Task brief:
Where the word "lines" occurs in a line of the data, return the whole line.
━━━━━ Supplied data ━━━━━
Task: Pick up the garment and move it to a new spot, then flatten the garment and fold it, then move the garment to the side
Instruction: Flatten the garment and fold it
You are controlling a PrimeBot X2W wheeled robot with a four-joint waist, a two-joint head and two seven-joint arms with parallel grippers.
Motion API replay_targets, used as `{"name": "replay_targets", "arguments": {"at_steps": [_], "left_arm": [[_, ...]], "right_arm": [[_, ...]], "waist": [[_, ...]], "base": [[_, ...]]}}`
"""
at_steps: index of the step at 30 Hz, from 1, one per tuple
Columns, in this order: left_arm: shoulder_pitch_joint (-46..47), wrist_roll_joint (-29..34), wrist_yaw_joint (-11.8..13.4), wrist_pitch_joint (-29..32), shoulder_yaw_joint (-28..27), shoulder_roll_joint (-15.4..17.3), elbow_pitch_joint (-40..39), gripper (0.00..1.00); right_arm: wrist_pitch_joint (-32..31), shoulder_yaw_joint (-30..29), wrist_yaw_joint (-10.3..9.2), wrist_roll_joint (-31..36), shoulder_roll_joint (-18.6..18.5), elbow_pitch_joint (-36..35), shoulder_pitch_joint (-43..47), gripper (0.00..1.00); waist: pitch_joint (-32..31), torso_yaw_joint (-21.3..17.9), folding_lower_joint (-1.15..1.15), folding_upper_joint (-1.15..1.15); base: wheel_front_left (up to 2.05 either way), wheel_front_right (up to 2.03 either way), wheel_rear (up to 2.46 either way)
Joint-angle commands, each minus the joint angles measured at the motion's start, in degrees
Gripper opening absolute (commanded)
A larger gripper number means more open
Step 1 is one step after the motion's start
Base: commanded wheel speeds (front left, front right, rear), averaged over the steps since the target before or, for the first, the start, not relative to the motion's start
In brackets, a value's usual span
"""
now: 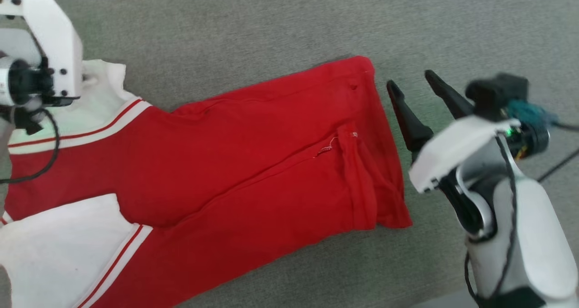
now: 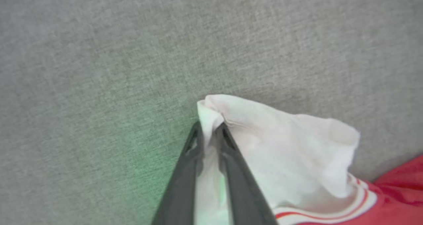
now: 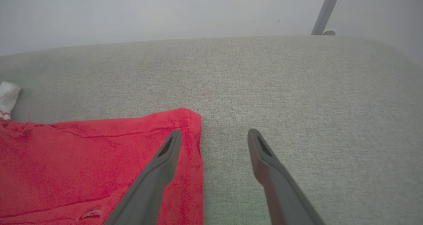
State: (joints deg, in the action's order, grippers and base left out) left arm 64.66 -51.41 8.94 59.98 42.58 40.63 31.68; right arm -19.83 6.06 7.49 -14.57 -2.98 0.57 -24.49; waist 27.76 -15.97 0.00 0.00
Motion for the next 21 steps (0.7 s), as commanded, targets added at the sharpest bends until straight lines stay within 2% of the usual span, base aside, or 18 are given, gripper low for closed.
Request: {"name": "replay_targets", "arguments": {"at_steps": [1,9,17,20,21], "left_arm": [[-1.82,-0.1,0.24,0.53,1.21,-0.58,1.26,0.0],[0.92,0.79,-1.14,-1.67,2.06,-4.63,1.8,0.0],[2.59,0.87,-2.42,-4.01,2.58,-8.44,3.5,0.0],[2.86,0.81,-3.01,-5.1,2.61,-9.39,4.48,0.0],[2.99,0.78,-3.25,-5.68,2.5,-9.64,4.72,0.0]], "right_arm": [[-0.3,0.33,0.0,0.36,0.12,0.26,-0.82,1.0],[-11.23,2.03,0.0,-0.08,-1.18,10.39,-11.06,1.0],[-26.09,6.6,0.01,-3.24,-3.11,23.26,-17.98,1.0],[-32.0,8.96,0.06,-4.67,-4.27,25.8,-18.93,0.0],[-33.07,9.15,0.06,-4.88,-4.76,26.01,-19.36,0.0]], "waist": [[0.32,0.34,0.0,0.0],[1.59,3.39,0.0,0.0],[2.23,6.48,0.0,0.0],[2.1,7.39,0.0,0.0],[1.99,7.65,0.0,0.0]], "base": [[0.0,0.0,0.0],[0.0,0.0,0.0],[0.0,0.0,0.0],[0.0,0.0,0.0],[0.0,0.0,0.0]]}}
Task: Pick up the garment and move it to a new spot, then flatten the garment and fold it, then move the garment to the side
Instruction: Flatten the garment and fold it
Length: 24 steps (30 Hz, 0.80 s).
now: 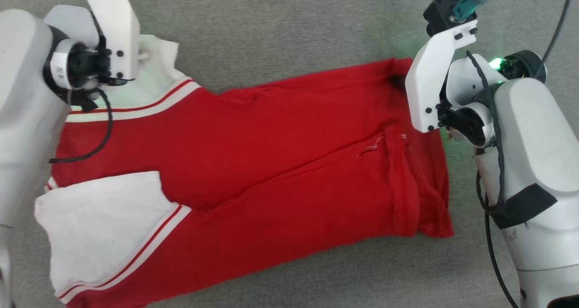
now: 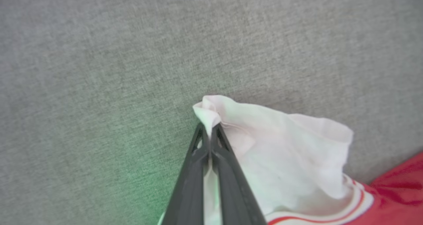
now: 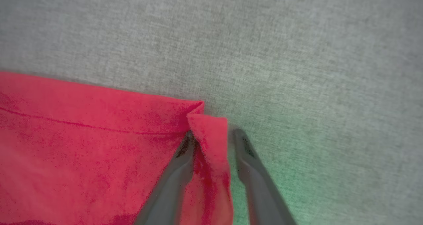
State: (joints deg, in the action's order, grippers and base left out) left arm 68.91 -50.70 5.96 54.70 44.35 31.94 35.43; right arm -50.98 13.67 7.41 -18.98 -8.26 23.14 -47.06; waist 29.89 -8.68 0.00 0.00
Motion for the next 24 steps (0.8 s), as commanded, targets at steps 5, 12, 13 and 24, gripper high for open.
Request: {"name": "replay_targets", "arguments": {"at_steps": [5,12,13,24], "left_arm": [[-0.78,-0.55,-1.28,-2.48,0.16,-1.58,2.57,0.0],[0.72,-1.26,-3.03,-2.76,-0.22,-1.82,2.1,0.0],[0.86,-1.13,-3.09,-2.59,-0.16,-1.74,1.7,0.0],[-2.07,-1.38,-1.74,1.23,0.84,1.56,-7.53,0.0]], "right_arm": [[-1.94,-0.6,0.07,0.3,-0.53,1.97,1.56,0.0],[-0.41,-3.12,0.07,1.14,-2.64,-2.98,3.55,0.0],[-0.26,-3.49,0.07,1.26,-3.01,-3.96,4.06,0.0],[-1.06,-6.15,0.07,-0.32,-5.69,-13.67,11.07,0.0]], "waist": [[-1.22,1.76,0.0,0.0],[-4.18,4.33,0.0,0.0],[-4.7,4.71,0.0,0.0],[-9.64,7.99,0.0,0.0]], "base": [[0.0,0.0,0.0],[0.0,0.0,0.0],[0.0,0.0,0.0],[0.0,0.0,0.0]]}}
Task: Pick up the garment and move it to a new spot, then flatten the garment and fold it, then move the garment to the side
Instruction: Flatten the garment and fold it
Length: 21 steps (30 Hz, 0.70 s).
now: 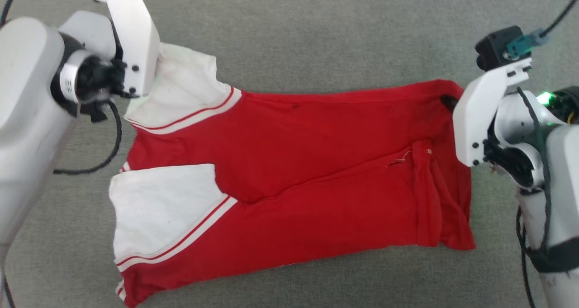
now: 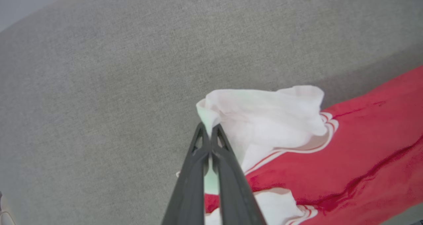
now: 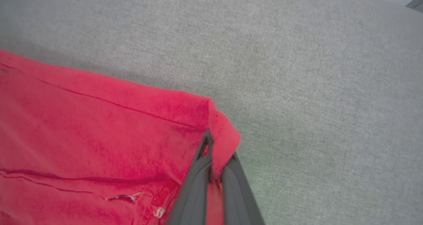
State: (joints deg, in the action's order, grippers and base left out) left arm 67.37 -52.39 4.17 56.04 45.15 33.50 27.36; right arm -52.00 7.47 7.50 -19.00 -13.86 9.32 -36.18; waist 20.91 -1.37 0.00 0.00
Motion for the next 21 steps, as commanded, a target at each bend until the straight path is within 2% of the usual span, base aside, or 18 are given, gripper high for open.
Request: {"name": "replay_targets", "arguments": {"at_steps": [1,7,15,16,21], "left_arm": [[-1.15,0.04,0.59,0.45,0.07,0.41,-1.16,0.0],[-7.52,-1.17,5.03,3.51,0.28,5.14,-14.02,0.0],[-18.07,-2.48,12.37,6.73,0.96,12.98,-31.07,0.0],[-20.68,-2.68,13.87,7.0,1.3,14.45,-34.67,0.0],[-26.91,-3.48,17.34,6.76,2.23,16.62,-39.85,0.0]], "right_arm": [[-0.33,-0.17,-0.02,-0.49,-0.25,-0.98,1.0,0.0],[-2.99,-1.63,-0.02,-2.14,-2.01,-8.75,6.45,0.0],[-7.71,-3.98,-0.02,-4.45,-4.28,-19.35,15.6,0.0],[-8.9,-4.39,-0.02,-4.95,-4.75,-21.22,18.14,0.0],[-10.41,-5.68,-0.02,-5.72,-4.35,-22.64,23.28,0.0]], "waist": [[-1.06,1.0,0.0,0.0],[-3.01,2.46,0.0,0.0],[-4.65,3.39,0.0,0.0],[-4.82,3.59,0.0,0.0],[-5.21,3.77,0.0,0.0]], "base": [[0.0,0.0,0.0],[0.0,0.0,0.0],[0.0,0.0,0.0],[0.0,0.0,0.0],[0.0,0.0,0.0]]}}
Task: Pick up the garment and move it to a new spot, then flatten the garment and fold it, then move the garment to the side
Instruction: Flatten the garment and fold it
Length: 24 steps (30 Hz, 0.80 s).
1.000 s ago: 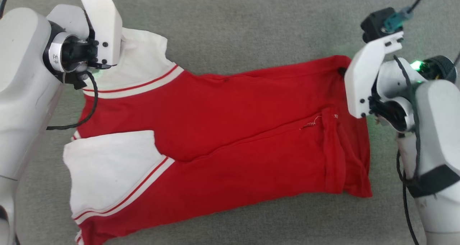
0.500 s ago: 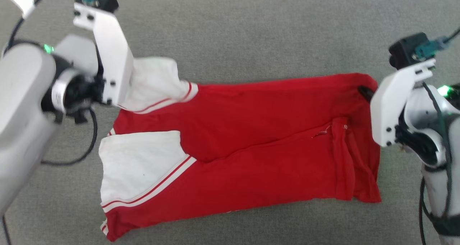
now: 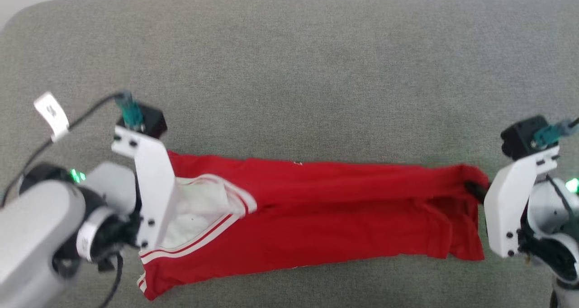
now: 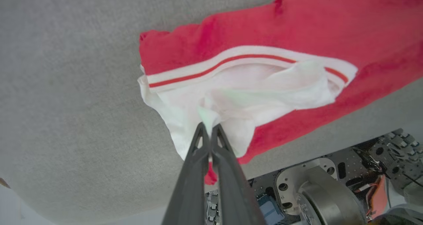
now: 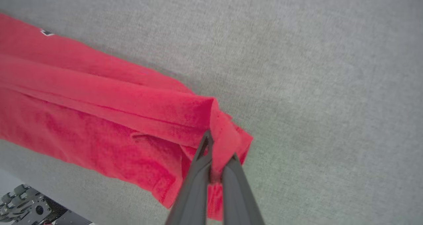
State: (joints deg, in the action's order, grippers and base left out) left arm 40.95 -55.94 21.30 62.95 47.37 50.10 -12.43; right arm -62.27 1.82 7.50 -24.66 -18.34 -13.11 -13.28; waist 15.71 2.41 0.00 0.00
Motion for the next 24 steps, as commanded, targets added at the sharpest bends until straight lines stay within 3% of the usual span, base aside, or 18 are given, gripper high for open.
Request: {"name": "replay_targets", "arguments": {"at_steps": [1,7,8,9,10,11,12,13,24], "left_arm": [[-1.66,-0.38,0.61,-0.42,0.19,0.07,-0.37,0.0],[-6.76,-2.33,0.47,-3.44,0.99,-1.33,2.6,0.0],[-7.16,-2.43,0.09,-4.25,0.96,-1.69,3.48,0.09],[-7.65,-2.84,-0.35,-5.09,0.92,-2.37,4.51,0.31],[-8.23,-3.17,-0.89,-5.78,0.96,-2.81,5.39,0.41],[-8.47,-3.02,-1.71,-6.65,1.01,-2.95,6.11,0.48],[-8.52,-3.01,-2.35,-7.82,0.72,-3.31,6.68,0.88],[-8.74,-3.24,-2.54,-8.85,0.31,-3.7,7.37,1.0],[-11.38,-1.77,-6.95,-22.01,-3.17,-4.48,6.65,1.0]], "right_arm": [[-0.11,-0.33,-0.02,-0.25,0.53,0.06,1.15,0.0],[1.35,0.02,-0.02,0.27,2.11,3.94,3.28,0.0],[1.77,0.41,-0.02,0.39,2.35,4.69,3.04,0.11],[2.37,0.71,-0.02,0.56,2.48,5.42,2.81,0.4],[2.84,0.9,-0.02,0.46,2.73,5.92,2.63,0.6],[3.4,1.11,-0.02,0.53,2.72,6.43,2.45,0.99],[4.03,1.28,-0.02,0.41,2.72,6.84,2.34,1.0],[4.49,1.51,-0.02,-0.08,2.63,7.07,2.41,1.0],[5.29,-3.91,-0.01,-1.44,2.44,6.88,4.94,1.0]], "waist": [[-0.06,-0.03,0.0,0.0],[-0.68,-0.41,0.0,0.0],[-0.78,-0.51,0.0,0.0],[-0.99,-0.54,0.0,0.0],[-1.15,-0.57,0.0,0.0],[-1.36,-0.61,0.0,0.0],[-1.6,-0.62,0.0,0.0],[-1.83,-0.57,0.0,0.0],[-4.61,1.41,0.0,0.0]], "base": [[0.0,0.0,0.0],[0.0,0.0,0.0],[0.0,0.0,0.0],[0.0,0.0,0.0],[0.0,0.0,0.0],[0.0,0.0,0.0],[0.0,0.0,0.0],[0.0,0.0,0.0],[0.0,0.0,0.0]]}}
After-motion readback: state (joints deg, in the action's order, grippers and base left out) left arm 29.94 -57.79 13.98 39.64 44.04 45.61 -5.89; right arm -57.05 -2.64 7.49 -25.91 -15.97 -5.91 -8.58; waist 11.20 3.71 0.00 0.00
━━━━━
Output for this exercise:
Motion for the next 21 steps (0.7 s), as commanded, targets added at the sharpest bends until straight lines stay within 2% of the usual span, base aside, or 18 are given, gripper low for closed.
Motion for the next 24 steps, as commanded, targets added at the sharpest bends until straight lines stay within 3% of the usual span, base aside, or 18 are given, gripper high for open.

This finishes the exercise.